▸ WORK ITEM: With the listing in front of you, retype it exactly.

*** MATERIAL PROVIDED Section Begins ***

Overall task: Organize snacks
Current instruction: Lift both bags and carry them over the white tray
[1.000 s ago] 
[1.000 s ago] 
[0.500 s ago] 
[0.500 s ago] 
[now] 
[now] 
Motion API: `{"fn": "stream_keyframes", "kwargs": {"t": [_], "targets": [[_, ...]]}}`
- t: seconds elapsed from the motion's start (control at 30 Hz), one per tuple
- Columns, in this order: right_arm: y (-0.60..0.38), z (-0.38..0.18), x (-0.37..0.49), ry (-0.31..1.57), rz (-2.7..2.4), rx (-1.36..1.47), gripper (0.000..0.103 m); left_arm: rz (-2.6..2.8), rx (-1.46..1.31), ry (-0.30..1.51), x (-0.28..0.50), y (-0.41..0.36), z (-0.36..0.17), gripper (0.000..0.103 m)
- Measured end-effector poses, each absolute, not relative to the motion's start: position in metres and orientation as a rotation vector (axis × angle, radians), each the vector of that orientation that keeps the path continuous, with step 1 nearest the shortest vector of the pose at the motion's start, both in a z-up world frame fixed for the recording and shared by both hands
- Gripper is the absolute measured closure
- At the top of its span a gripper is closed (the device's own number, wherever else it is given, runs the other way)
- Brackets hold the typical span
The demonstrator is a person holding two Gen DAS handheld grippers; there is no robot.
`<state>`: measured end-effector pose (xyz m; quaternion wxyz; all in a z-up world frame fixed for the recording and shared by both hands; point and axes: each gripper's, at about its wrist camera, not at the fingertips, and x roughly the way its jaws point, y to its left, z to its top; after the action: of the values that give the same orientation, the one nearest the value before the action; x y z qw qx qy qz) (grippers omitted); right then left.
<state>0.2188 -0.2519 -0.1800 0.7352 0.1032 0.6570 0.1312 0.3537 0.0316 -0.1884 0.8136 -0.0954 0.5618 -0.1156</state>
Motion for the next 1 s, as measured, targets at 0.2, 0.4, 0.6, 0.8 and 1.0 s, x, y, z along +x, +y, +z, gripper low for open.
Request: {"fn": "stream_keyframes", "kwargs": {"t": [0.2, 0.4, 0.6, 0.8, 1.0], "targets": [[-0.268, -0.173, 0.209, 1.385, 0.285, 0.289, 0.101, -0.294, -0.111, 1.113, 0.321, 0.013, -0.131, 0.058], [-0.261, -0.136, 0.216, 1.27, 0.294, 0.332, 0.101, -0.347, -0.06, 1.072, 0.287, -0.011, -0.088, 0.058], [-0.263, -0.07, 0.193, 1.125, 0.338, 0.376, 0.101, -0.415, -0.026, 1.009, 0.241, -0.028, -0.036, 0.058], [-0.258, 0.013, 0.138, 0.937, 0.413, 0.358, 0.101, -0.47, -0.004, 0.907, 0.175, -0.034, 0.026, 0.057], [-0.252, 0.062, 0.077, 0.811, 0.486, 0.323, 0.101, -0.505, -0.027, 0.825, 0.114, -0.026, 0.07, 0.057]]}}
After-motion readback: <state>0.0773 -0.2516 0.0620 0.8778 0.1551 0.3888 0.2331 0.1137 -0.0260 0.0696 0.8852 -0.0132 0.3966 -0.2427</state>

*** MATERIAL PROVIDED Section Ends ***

▸ EXERCISE RESPONSE:
Overall task: Organize snacks
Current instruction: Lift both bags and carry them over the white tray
[1.000 s ago] 
[1.000 s ago] 
[0.500 s ago] 
[0.500 s ago] 
[now] 
[now] 
Motion API: `{"fn": "stream_keyframes", "kwargs": {"t": [_], "targets": [[_, ...]]}}`
- t: seconds elapsed from the motion's start (control at 30 Hz), one per tuple
- Columns, in this order: right_arm: y (-0.60..0.38), z (-0.38..0.18), x (-0.37..0.49), ry (-0.31..1.57), rz (-2.7..2.4), rx (-1.36..1.47), gripper (0.000..0.103 m); left_arm: rz (-2.6..2.8), rx (-1.46..1.31), ry (-0.30..1.51), x (-0.28..0.50), y (-0.41..0.36), z (-0.36..0.17), gripper (0.000..0.103 m)
- Measured end-effector poses, each absolute, not relative to the motion's start: position in metres and orientation as a rotation vector (axis × angle, radians), each the vector of that orientation that keeps the path continuous, with step 1 nearest the shortest vector of the pose at the motion's start, both in a z-up world frame fixed for the recording and shared by both hands
- Gripper is the absolute measured closure
- At the top of its span a gripper is closed (the device's own number, wherever else it is given, runs the other way)
- Brackets hold the typical span
The demonstrator is a person holding two Gen DAS handheld grippers; there is no robot.
`<state>`: measured end-effector pose (xyz m; quaternion wxyz; all in a z-up world frame fixed for the recording and shared by both hands; point and axes: each gripper's, at about its wrist camera, not at the fingertips, and x roughly the way its jaws point, y to its left, z to its top; after the action: of the values that give the same orientation, the one nearest the value before the action; x y z qw qx qy qz) (grippers omitted); right then left.
<state>0.2188 -0.2519 -0.1800 0.7352 0.1032 0.6570 0.1312 0.3537 0.0316 -0.1884 0.8136 -0.0954 0.5618 -0.1156</state>
Motion for the next 1 s, as measured, targets at 0.2, 0.4, 0.6, 0.8 and 1.0 s, x, y, z along +x, +y, +z, gripper low for open.
Request: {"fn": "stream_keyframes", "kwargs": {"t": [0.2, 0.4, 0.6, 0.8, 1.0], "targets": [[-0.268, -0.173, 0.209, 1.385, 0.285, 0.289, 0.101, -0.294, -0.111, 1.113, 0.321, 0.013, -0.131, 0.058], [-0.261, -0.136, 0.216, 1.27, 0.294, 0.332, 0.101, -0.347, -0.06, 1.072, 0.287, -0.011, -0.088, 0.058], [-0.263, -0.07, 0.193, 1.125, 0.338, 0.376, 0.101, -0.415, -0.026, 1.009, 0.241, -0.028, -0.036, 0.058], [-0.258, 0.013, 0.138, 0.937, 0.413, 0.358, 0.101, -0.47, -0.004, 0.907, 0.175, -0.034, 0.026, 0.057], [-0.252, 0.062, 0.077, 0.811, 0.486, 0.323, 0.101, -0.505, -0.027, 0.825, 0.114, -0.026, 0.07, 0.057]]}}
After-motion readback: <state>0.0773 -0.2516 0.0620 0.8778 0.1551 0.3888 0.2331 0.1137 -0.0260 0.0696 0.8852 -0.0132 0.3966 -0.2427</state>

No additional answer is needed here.